Each member of ONE has been a lifelong fan of U2, and each has his own reasons for wanting to celebrate U2's music and career:
“The members of U2 have entered their fourth decade together, and what they have managed to accomplish is unique in the history of rock music. Over the course of their thirteen studio albums, they have written and recorded incredibly distinctive and memorable music, and they’ve done it with the same lineup of four innovative musicians.
The Edge’s guitar playing has always been rooted in the spirit of punk, but it is also organic and soulful. When I bought my first electric guitar, I knew that I had to attempt to figure out how The Edge did what he did, so ‘Streets’ was the first song I learned. Although I continue to learn more and more of U2's music, I’ll never stop being amazed by The Edge’s inventiveness.”
“I always found U2 an interesting pillar in my musical upbringing.
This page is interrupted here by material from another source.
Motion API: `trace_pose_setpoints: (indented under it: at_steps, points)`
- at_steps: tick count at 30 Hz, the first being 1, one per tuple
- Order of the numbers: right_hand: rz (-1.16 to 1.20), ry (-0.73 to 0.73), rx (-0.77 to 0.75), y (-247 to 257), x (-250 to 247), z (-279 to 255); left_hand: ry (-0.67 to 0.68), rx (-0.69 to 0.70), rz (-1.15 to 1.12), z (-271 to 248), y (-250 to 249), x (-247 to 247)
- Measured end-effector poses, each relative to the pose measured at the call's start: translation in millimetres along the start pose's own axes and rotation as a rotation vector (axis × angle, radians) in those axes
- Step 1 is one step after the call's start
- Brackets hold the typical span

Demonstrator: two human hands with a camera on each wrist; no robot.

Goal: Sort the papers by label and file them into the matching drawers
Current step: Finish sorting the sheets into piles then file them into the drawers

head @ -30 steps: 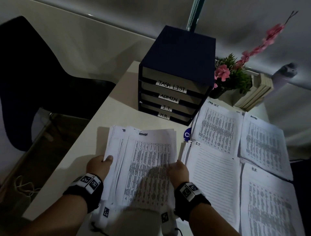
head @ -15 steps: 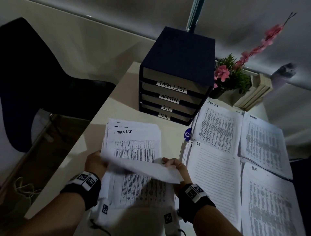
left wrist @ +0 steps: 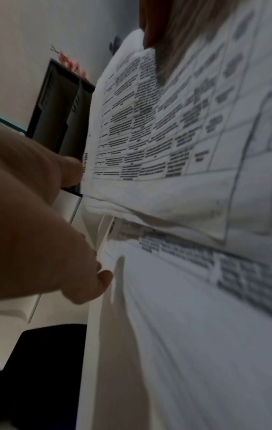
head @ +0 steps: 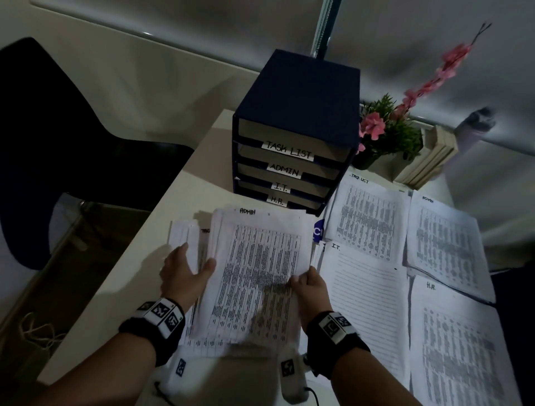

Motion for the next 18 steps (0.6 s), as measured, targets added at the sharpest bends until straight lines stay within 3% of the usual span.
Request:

They managed to be relevant (for almost 30 years), while being pop oriented in appealing to the masses. And yet they still have an Edge to them…no pun intended. Walking the line of edginess and still having pop sensibilities is the most impressive thing about U2. As a song writer myself, I find that a difficult task, yet they seemingly do it effortlessly.
I listen to music in two different ways; there is studying and just listening. Listening to Bono sing is kind of a lesson in less is more. However, studying his vocals is an exercise is hearing depth. I grew up listening to singers with great technique, lots of power, etc. I always admired Bono from a stylistic point of view, but as I have studied him for the purposes of emulation in the band, I realize he possesses some very good technique as well. He is judicious in his offerings of technical prowess but will still belt it out with a never ending amount of emotion and angst. I thought by now I might be tired of the songs or even the way that he sings them, but Bono is a singer who has layers that I have enjoyed uncovering. He is known for lots of things, such as meeting with world leaders, or social change issues. To me, I know him for his voice!”
“The lyrics of most U2 songs are hopeful, real and uplifting. The music is honest, sometimes raw, sometimes complex, often redemptive, always cool. Bono, the Edge, Adam and Larry are a perfect amalgam, a perfect sum of their respective talents and sounds. This band is big, ‘bad’ and belongs.
Larry Mullen Jr’s martial drumming leaves little doubt of his marching band roots. Once one learns of the additional left floor tom he employs, the ‘cannon-ized’ cadences with which he drives U2 make absolute sense and are the only ones appropriate. It now annoys me to play a kit without one!”
Greg (Bass Guitar)
“I was 13 years old when I was introduced to the music of U2. It is hard to put into words the impact the ‘New Year’s Day’ and ‘Gloria’ videos had on me the first time I watched them. To hear the desperation and hope so beautifully married in these songs touched my impressionable soul and still does to this day when I sneak views at our video show during a performance. I adopted U2's small prayer from ‘Gloria’ for my life as well: ‘Oh Lord, if I had anything, anything at all…I’d give it to you.’
I also started playing bass that same year and quickly became a student of Adam Clayton. I love how is driving, melodic bass lines take you on a journey. From ‘New Year’s Day’ to ‘Indian Summer Sky’ to ‘Unknown Caller’ and on and on, the musical marriage of desperation wrapped in the arms of hope affects the core of my being…and I get to celebrate this music at every show we perform. What an honor.”